The Mg chloride in a solution/cream splits into Mg ions and chloride ions. The Mg-ion has an atomic mass of 24g/mol, i.e. 24Da, which means that the Mg applied passes easily through the skin into the bloodstream. The molar mass of Mg-bisglycinate is 174g/mol, i.e. 174Da (covalently bonded, so it does not break down into Mg ions in cream/solution, but remains this large). It is also below 500Da, so it can pass through the skin, but it is 7x larger than the Mg-ion from Mg-chloride, so it is harder for it to pass through.  In addition, concentration is also important for transdermal application. Mg chloride can be made into an aqueous solution with a concentration of 54%, which is about 13% Mg. In comparison, Mg-bisglycinate can only be used to prepare a solution of up to 20% Mg with a Mg concentration of 2%. 7x the size and 6x the concentration can be achieved on the skin. There are two main aspects that determine transdermal utilisation. Until it is confirmed by testing, it is currently considered to have a utilization rate of 0. However, it is worth noting that the Mg-ion can be surrounded by a hydrate shell, which can make it difficult or even impossible to pass through the skin, so Mg chloride is only useful as a properly formulated cream, not as a smooth solution (e.g. "Mg-oil”/ancient magnesium), it can only be utilized systemically when applied to the sweat glands and hair/skin surfaces covered with hair, i.e. it is only effective when applied in this way.[3] However, an analysis published in 2017 on the efficacy of transdermal magnesium intake concluded that the efficacy of this type of Mg supplementation is highly questionable, while it also carries risks, as it bypasses the digestive system and bypasses Mg regulation.[2] Obviously, when used in small amounts, it has been shown to be safe in Mg-deficient states and should be effective.

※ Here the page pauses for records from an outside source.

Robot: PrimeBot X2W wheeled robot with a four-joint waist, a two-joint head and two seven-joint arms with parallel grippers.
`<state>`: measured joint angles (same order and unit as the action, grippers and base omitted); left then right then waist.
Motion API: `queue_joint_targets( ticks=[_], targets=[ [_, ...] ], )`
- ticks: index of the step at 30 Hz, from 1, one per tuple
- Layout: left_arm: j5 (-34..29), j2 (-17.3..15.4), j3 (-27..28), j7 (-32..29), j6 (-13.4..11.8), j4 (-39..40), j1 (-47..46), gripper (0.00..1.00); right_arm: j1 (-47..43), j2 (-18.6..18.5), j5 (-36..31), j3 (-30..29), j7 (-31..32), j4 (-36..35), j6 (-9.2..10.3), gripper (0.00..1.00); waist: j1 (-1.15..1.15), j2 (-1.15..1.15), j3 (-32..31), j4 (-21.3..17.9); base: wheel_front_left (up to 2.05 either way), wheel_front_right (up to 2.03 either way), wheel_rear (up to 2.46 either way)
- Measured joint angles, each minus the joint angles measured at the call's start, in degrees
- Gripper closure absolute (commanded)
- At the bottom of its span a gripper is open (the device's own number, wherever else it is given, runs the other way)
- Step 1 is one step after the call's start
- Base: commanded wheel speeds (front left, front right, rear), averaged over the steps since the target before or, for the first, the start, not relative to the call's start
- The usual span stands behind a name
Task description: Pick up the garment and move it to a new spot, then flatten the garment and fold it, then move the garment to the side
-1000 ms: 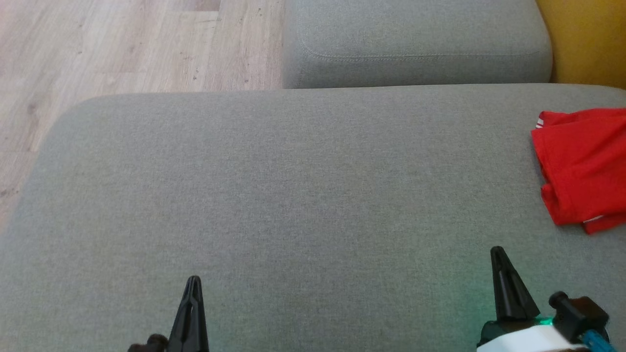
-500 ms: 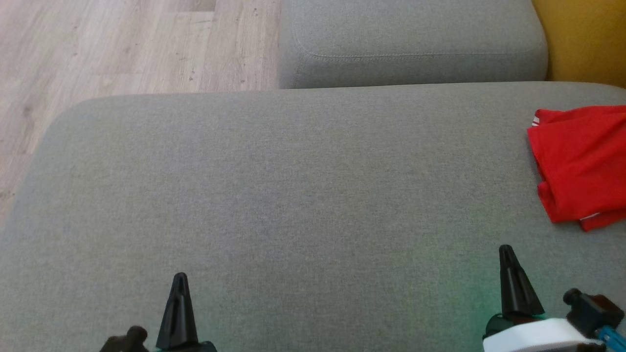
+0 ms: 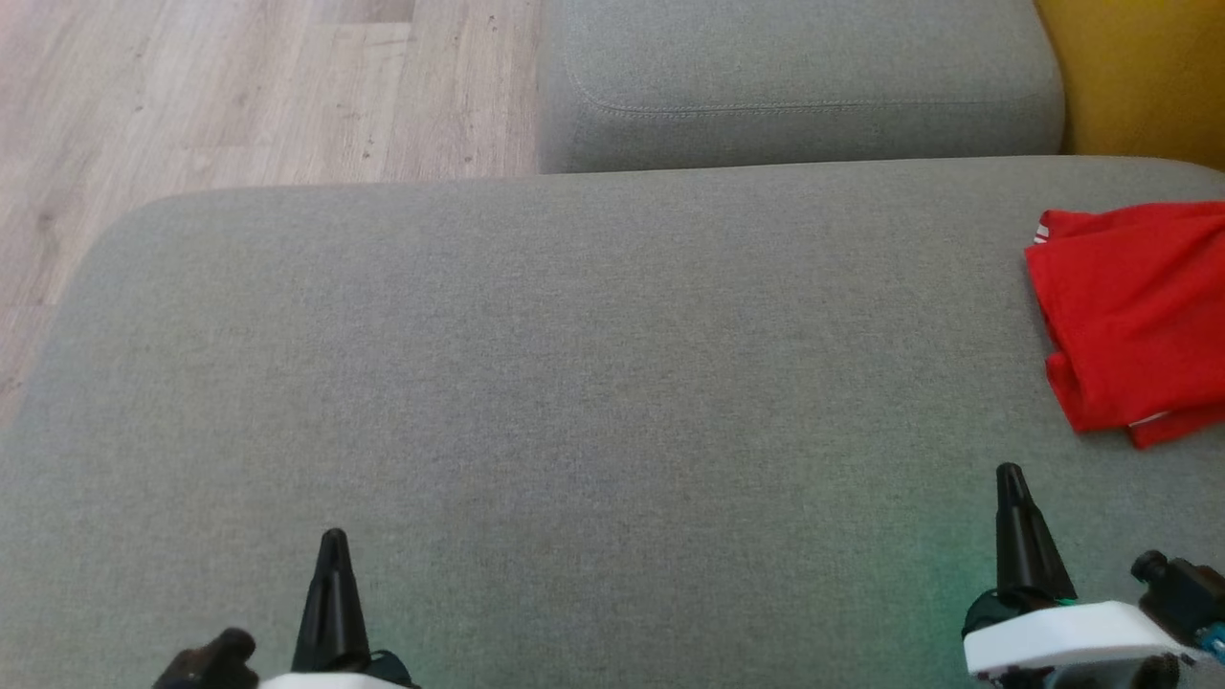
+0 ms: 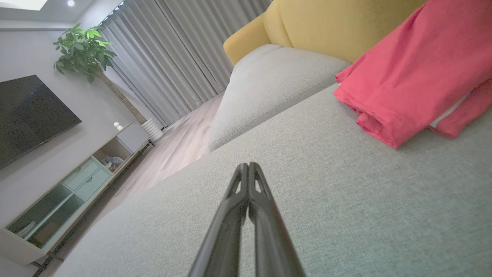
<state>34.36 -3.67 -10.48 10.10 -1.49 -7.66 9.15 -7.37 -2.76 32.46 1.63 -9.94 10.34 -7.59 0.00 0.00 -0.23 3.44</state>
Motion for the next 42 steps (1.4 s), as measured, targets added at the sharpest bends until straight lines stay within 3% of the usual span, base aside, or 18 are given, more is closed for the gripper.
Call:
queue_joint_targets(
  ticks=[42],
  targets=[
    [28.22, -0.34, 5.21, -6.45, 4.04, -3.44, -5.61, 1.00, 4.64, -0.52, 28.88, -2.72, 6.45, 2.36, 0.04, 1.00, 0.00, 0.00, 0.20, -1.62, 0.00, 0.00, 0.00]
  ],
)
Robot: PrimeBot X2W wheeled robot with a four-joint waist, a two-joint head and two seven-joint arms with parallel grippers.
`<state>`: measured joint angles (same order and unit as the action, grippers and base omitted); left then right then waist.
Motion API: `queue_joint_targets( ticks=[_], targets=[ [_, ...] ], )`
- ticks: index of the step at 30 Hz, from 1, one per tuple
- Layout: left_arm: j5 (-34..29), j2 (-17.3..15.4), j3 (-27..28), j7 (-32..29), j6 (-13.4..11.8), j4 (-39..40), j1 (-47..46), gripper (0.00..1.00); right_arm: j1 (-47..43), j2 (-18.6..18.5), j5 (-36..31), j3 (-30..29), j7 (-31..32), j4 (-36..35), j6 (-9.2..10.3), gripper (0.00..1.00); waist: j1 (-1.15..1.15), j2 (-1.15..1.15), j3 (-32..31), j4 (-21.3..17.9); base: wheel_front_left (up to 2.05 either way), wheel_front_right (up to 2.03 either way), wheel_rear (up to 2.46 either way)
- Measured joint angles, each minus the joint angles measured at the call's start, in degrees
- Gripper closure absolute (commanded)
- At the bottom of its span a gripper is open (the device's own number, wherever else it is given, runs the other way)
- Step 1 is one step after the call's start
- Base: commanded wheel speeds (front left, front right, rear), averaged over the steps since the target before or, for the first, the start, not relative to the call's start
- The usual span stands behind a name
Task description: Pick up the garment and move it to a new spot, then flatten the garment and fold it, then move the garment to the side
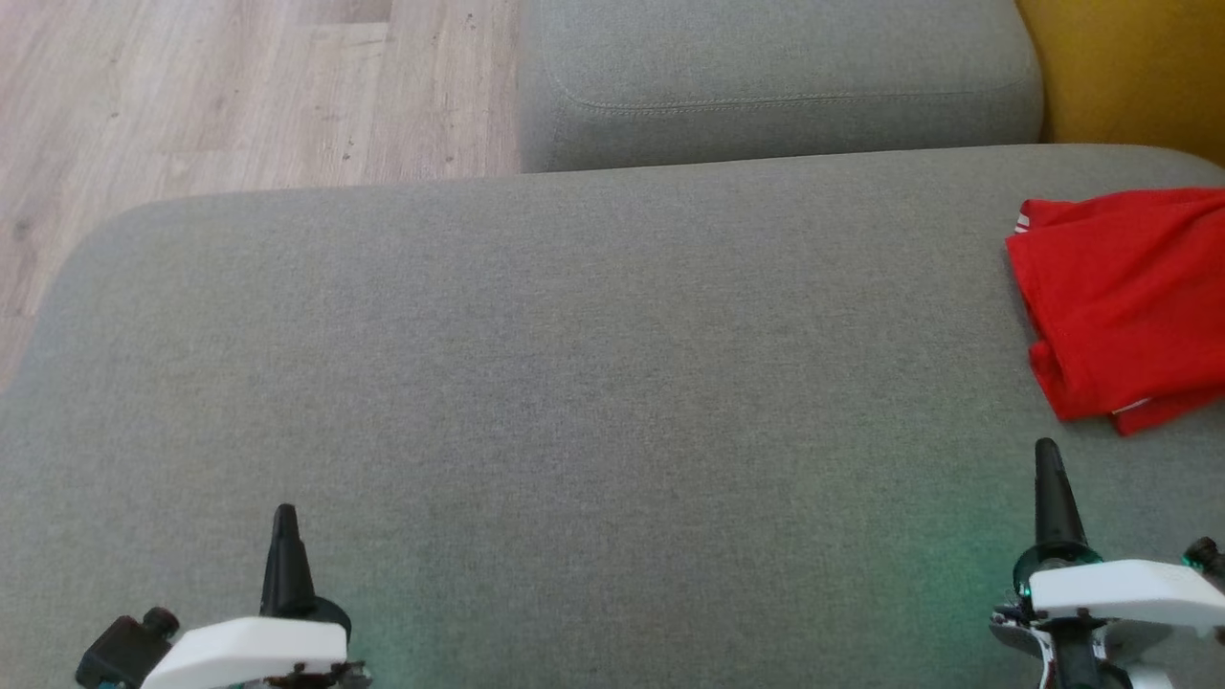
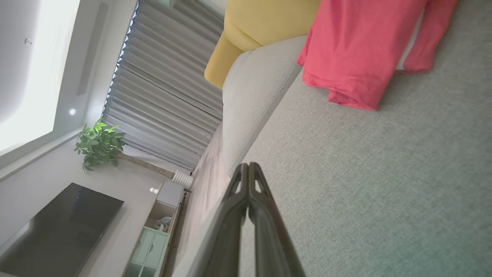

Although I could not find any studies on the transdermal application of Mg-bisglycinate, I did find studies on the transdermal application of iron bisglycinate. It has not been found to be effective in increasing iron levels.[4] It is therefore likely that Mg-bisglycinate would not be absorbed either, especially as it would require orders of magnitude more of it to be passed through the skin than iron, since the body needs more than 10 times as much Mg.

Mg-bisglycinate and other orally good forms have not been tested and are presumably less effective than an Mg-chloride cream. Not to mention that, as I calculated above, the Mg concentration of a Mg-bisglycinate solution can be max 2%, but there are other ingredients in a cream that make it good to have 1% Mg concentration available in similar creams (data on this is usually not given in the product description). Calculated at 1%, this means a Mg concentration of 10mg/g, or 10mg/ml. Even if it were perfectly absorbed, you would still need to use 20-40ml per day to get 200-400mg of Mg, which is impossible to apply to thin areas of skin per day, and difficult even as a full body cream. (100ml of cream would run out in 2-5 days). So for this reason alone, it is pointless to use any other form of Mg in a cream other than Mg chloride. It is the best and the only one that has been proven to work, although the analysis mentioned earlier means that it should only be used in moderation, if at all.

  1. Dr. Mark Sicrus: Transdermal Magnesium Therapy – könyv 

  2. Gröber, Uwe et al. “Myth or Reality-Transdermal Magnesium?.” Nutrients 9,8 813. 28 Jul. 2017, doi:10.3390/nu9080813 

  3. Kass, Lindsy et al. “Effect of transdermal magnesium cream on serum and urinary magnesium levels in humans: A pilot study.” PloS one 12,4 e0174817. 12 Apr. 2017, doi:10.1371/journal.pone.0174817 

  4. Apte, A., Kapoor, M., Naik, S. et al.Efficacy of transdermal delivery of liposomal micronutrients through body oil massage on neurodevelopmental and micronutrient deficiency status in infants: results of a randomized placebo-controlled clinical trial. BMC Nutr 7, 48 (2021).